Instructions for the task:
Every line below that holds "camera" must be copied.

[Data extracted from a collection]
BEGIN
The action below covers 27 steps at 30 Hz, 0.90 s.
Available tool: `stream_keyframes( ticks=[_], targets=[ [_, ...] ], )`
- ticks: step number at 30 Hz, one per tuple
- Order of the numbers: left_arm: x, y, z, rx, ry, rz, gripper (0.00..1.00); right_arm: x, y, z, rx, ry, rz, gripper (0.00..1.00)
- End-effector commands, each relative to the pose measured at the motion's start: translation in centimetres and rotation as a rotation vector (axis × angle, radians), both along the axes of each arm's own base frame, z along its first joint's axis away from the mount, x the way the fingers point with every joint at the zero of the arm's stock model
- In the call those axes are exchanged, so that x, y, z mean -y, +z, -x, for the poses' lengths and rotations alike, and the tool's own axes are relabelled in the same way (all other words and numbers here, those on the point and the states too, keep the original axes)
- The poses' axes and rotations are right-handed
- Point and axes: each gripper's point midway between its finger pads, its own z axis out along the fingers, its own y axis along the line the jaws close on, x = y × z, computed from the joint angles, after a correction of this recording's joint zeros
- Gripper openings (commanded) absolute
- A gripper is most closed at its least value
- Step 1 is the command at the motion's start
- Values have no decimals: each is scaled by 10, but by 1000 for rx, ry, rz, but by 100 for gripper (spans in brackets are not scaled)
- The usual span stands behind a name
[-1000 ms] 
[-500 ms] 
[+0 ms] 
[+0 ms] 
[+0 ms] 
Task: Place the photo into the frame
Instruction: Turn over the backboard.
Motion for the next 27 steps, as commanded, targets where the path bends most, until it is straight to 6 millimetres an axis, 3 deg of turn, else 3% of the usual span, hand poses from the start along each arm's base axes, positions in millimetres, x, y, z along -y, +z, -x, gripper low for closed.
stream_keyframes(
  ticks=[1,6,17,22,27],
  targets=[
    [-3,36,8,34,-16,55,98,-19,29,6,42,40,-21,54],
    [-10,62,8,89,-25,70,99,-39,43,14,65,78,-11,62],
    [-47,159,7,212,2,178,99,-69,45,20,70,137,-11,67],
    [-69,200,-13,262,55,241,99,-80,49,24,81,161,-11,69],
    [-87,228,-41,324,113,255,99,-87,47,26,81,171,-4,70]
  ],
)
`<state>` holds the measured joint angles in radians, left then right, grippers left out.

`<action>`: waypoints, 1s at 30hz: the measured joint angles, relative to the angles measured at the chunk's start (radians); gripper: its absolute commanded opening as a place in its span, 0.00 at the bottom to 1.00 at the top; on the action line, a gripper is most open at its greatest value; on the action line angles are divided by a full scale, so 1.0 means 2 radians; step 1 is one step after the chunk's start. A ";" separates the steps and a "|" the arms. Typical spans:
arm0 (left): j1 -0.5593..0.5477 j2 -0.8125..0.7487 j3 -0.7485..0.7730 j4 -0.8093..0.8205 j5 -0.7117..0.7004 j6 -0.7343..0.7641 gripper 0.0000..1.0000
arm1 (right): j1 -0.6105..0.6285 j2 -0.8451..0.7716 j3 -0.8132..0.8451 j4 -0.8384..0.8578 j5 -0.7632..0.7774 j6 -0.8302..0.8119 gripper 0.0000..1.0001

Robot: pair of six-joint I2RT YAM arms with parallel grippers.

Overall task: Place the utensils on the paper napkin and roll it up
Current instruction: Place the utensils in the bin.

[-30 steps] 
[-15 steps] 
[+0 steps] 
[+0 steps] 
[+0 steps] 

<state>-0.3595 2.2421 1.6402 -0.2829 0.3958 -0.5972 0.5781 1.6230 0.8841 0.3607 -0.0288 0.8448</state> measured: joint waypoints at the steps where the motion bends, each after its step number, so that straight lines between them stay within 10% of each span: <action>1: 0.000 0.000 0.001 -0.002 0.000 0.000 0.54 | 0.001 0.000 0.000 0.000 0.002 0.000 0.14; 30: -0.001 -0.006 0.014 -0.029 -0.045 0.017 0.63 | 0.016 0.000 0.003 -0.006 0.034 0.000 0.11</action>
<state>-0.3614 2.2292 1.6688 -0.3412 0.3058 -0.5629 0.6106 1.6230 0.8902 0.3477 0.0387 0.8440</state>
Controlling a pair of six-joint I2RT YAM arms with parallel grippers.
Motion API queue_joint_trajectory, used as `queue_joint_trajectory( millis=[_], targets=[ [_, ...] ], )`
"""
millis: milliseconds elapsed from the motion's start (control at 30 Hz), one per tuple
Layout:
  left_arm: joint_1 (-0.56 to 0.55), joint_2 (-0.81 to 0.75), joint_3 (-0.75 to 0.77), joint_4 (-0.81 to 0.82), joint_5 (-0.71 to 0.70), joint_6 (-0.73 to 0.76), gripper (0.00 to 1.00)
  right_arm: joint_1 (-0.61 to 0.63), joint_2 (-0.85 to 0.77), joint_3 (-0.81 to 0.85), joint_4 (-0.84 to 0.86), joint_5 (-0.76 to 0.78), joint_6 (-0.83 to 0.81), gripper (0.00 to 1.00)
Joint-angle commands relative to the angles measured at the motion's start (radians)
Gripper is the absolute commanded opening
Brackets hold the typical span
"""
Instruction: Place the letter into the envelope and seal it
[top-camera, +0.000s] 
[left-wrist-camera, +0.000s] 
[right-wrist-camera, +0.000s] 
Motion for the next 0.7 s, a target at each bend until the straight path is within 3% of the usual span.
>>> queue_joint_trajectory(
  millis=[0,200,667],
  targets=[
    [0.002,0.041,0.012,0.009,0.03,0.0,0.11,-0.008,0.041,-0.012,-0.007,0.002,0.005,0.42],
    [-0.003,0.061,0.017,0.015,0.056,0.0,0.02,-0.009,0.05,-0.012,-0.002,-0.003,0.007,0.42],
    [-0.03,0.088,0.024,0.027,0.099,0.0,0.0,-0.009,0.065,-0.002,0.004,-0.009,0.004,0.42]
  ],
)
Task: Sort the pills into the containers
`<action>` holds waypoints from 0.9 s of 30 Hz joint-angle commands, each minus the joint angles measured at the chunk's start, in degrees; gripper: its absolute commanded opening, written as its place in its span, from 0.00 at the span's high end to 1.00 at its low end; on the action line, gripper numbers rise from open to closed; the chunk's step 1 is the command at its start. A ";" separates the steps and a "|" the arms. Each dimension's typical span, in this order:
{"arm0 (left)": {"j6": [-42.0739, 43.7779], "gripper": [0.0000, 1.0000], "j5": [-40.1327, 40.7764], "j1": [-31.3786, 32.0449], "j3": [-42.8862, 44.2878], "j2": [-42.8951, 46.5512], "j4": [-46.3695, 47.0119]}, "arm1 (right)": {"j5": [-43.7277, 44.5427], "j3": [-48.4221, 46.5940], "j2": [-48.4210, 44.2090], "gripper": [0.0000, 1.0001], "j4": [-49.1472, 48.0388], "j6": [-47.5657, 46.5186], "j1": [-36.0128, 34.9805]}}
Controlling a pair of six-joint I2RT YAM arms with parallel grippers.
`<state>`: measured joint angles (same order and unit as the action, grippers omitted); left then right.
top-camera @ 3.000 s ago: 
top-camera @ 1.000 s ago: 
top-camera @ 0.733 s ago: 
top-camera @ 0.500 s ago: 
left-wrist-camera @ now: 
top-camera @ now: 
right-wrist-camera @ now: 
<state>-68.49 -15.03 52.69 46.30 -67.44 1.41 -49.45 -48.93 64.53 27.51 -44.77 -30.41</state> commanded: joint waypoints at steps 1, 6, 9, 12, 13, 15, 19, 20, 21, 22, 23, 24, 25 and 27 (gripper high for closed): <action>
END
Answer to the problem:
[top-camera, +0.000s] 
[left-wrist-camera, +0.000s] 
[right-wrist-camera, +0.000s] 
top-camera @ 3.000 s ago: 
top-camera @ 1.000 s ago: 
top-camera @ 0.733 s ago: 
top-camera @ 0.500 s ago: 
left-wrist-camera @ now: 
top-camera @ now: 
right-wrist-camera @ now: 

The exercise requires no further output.